* _Available data_:
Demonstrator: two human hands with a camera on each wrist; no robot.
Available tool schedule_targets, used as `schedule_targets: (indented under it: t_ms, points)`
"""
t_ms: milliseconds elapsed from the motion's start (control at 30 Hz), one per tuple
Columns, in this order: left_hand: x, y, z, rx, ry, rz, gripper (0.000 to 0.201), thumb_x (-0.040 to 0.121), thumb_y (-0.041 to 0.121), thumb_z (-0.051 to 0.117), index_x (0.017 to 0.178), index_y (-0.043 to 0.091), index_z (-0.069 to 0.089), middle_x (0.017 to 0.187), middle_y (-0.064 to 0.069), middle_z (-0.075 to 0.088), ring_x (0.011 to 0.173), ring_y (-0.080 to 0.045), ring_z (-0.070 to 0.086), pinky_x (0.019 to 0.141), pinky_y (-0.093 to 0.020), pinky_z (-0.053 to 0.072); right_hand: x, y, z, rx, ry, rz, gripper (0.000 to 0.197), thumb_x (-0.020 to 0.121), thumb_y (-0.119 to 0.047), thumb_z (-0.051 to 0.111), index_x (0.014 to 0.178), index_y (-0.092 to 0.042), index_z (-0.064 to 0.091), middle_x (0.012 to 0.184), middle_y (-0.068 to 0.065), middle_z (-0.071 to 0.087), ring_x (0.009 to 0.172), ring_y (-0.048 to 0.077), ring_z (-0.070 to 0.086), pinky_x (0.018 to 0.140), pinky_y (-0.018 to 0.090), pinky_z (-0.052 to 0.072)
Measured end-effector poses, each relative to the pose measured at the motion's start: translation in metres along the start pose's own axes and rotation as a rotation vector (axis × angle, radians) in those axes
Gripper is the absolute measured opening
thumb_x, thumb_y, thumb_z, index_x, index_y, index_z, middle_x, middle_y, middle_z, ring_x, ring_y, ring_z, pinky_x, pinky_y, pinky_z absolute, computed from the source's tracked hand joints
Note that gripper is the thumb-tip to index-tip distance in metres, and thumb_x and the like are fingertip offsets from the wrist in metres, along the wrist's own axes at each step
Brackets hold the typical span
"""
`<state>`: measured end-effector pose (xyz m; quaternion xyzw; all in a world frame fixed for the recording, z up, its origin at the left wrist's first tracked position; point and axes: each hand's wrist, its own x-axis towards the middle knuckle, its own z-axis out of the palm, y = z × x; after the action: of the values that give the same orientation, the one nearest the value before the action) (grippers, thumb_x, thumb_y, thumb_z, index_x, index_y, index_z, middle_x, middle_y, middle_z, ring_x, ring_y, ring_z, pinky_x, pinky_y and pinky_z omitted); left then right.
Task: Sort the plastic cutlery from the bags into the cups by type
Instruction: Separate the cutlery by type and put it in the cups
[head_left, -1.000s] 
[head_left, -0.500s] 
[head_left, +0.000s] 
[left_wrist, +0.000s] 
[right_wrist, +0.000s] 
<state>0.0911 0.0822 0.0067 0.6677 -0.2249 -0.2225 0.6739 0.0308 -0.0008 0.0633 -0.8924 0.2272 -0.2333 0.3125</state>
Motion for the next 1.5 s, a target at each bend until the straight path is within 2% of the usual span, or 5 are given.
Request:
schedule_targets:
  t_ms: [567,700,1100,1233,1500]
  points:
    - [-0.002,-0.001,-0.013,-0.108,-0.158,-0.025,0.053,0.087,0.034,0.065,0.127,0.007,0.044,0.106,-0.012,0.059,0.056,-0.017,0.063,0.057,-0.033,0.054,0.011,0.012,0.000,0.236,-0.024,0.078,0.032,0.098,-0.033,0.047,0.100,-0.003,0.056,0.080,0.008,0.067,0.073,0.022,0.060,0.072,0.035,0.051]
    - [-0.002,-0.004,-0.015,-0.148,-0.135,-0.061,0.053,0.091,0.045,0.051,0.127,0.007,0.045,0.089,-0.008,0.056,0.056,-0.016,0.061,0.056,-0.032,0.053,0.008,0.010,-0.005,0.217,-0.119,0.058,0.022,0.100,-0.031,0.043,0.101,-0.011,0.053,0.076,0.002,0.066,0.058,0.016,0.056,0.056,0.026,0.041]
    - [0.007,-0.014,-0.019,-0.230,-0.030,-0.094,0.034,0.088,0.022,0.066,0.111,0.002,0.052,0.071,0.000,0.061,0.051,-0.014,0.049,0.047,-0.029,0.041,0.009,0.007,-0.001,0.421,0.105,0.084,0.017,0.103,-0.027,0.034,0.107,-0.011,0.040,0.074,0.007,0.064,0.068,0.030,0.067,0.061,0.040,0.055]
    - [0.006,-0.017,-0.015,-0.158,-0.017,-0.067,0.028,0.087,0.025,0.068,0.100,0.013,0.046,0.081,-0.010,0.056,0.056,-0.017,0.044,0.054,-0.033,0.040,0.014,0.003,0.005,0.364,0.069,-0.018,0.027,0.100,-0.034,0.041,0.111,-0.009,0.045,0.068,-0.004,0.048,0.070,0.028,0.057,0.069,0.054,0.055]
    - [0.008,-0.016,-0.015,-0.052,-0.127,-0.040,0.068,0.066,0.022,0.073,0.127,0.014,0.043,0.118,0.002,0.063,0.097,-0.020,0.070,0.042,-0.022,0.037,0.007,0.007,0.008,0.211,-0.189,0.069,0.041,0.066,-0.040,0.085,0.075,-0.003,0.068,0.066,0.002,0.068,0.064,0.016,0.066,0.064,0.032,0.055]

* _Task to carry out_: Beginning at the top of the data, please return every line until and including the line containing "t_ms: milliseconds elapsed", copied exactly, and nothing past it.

* _Response to this exercise_:
Demonstrator: two human hands with a camera on each wrist; no robot.
Available tool schedule_targets, used as `schedule_targets: (indented under it: t_ms, points)`
"""
t_ms: milliseconds elapsed from the motion's start (control at 30 Hz), one per tuple

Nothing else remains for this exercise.